Hi,
we use HAPROXY for incoming mail, outgoing mail (authenticated), POP3, IMAP.
With incoming mail, I can make use of HAProxy’s send-proxy feature to make the
source-IP known to the backend SMTP-servers.
(Works in the lab, I just need to move a few hundred customers off port 25 for
authenticated SMTP, as send-proxy is incompatible with authentication (right?))
But what about authenticated SMTP connections (which go on Port 587 or 465)?.

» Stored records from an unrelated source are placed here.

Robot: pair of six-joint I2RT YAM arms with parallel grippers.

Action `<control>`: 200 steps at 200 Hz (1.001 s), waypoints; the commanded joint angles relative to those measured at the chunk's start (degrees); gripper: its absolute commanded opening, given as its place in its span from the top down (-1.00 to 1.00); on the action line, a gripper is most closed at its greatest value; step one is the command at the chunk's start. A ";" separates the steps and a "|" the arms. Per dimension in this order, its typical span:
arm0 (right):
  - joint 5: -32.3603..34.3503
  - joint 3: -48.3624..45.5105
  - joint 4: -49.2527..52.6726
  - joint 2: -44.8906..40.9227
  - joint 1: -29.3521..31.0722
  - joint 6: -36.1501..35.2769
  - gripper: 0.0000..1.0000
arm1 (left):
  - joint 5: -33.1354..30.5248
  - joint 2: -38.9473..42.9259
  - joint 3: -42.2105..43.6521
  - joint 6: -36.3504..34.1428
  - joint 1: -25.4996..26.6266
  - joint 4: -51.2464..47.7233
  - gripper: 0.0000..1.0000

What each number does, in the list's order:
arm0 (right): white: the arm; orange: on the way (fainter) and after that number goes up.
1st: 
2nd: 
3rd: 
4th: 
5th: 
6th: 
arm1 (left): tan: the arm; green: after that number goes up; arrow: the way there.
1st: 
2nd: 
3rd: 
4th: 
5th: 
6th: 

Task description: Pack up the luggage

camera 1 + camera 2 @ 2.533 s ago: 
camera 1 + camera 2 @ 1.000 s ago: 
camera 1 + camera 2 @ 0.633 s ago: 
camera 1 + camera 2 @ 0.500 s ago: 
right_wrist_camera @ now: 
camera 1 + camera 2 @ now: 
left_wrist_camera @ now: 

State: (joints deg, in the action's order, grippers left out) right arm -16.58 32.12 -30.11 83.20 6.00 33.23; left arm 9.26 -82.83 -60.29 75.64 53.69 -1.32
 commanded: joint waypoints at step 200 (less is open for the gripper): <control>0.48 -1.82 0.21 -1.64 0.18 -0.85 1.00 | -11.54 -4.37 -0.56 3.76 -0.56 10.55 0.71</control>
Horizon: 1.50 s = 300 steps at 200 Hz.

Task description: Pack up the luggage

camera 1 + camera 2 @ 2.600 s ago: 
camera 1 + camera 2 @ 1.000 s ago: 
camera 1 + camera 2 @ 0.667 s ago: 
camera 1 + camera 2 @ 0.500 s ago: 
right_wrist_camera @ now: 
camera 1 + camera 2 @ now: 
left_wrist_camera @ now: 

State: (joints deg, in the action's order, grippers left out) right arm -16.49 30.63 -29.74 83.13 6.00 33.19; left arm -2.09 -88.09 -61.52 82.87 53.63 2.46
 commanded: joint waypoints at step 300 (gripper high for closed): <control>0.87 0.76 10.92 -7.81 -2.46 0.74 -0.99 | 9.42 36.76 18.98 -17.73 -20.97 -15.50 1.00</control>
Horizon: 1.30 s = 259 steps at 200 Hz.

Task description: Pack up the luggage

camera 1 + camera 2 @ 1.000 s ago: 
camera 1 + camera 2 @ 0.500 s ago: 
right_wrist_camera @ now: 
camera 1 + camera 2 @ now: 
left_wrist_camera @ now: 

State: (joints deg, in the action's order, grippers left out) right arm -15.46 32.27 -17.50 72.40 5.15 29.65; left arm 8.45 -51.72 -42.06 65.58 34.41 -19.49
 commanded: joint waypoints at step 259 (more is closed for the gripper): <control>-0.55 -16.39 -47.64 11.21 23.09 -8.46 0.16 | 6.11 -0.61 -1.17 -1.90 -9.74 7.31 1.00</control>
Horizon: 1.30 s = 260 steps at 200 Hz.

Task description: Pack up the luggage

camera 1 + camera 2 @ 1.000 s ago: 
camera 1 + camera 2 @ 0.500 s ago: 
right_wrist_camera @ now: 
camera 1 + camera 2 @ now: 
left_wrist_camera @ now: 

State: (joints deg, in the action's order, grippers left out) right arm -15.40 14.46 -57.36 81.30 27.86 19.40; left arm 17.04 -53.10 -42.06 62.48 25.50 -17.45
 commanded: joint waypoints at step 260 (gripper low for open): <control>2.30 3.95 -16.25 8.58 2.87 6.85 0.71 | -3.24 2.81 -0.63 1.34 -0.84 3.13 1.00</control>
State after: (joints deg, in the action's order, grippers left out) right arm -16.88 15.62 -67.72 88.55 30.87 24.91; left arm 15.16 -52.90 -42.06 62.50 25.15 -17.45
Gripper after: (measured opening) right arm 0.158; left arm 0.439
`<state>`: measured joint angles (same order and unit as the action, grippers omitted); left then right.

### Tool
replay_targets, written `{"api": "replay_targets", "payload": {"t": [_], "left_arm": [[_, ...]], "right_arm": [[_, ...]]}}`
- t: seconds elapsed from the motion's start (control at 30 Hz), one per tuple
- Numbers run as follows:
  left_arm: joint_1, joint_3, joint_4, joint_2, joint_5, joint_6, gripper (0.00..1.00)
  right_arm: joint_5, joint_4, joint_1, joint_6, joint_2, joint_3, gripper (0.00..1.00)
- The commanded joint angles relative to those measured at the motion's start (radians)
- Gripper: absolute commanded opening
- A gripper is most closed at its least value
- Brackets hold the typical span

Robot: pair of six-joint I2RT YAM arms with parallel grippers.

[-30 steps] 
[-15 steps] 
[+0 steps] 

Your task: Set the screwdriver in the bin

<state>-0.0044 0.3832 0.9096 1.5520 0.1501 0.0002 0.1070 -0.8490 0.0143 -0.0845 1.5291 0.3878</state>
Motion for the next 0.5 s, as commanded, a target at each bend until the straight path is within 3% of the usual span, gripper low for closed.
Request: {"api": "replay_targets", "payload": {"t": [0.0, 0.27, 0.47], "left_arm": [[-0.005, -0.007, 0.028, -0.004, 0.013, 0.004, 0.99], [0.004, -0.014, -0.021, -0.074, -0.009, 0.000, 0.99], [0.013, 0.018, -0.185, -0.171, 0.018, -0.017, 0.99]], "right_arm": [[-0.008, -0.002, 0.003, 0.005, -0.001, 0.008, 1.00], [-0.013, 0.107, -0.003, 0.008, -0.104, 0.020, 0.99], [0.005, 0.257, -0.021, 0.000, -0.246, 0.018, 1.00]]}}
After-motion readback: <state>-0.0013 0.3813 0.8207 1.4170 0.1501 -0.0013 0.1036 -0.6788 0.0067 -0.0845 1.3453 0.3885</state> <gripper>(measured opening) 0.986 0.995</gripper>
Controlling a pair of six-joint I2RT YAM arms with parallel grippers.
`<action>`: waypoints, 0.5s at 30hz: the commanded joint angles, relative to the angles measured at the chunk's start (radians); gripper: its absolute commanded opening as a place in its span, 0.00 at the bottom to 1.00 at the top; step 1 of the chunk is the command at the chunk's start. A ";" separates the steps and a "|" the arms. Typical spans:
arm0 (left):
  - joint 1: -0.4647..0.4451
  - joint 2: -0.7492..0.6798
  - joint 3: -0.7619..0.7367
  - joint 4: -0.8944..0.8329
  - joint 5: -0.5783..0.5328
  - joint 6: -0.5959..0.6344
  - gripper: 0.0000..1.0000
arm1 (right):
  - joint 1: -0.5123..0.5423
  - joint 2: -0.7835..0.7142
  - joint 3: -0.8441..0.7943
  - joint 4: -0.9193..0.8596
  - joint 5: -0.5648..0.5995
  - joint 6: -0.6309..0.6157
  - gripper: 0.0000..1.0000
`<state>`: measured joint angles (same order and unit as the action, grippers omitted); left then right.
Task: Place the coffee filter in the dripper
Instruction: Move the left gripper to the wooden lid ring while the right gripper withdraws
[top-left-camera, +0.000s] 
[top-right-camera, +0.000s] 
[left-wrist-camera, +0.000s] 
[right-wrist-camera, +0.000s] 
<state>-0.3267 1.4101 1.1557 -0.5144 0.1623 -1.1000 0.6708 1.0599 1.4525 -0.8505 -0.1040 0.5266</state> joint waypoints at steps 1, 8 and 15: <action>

We get a fair amount of abuse from hijacked accounts.
I need to know the original IP from these connections, too, so I can quickly
see if it connects from China, Pakistan or whatever (our customers are 99.99%
only connecting from domestic fix and dynamic IPs and authenticated connections
from multiple IPs from multiple countries to the same account are 100%
hijacked).
Same in principle for POP3 and IMAP.
Is there no other way other than running TPROXY mode (which I want to avoid and
is AFAIK also not recommended)?
I have about 15k individual users.
As traffic is going to be almost 100% encrypted in the near future, I can't
even run something like SNORT on the LB and just process the logs from that….
Have the patches from this thread:
http://marc.info/?t=13662203193r=1w=2
been incoporated into the HAproxy 1.5 source tree since then?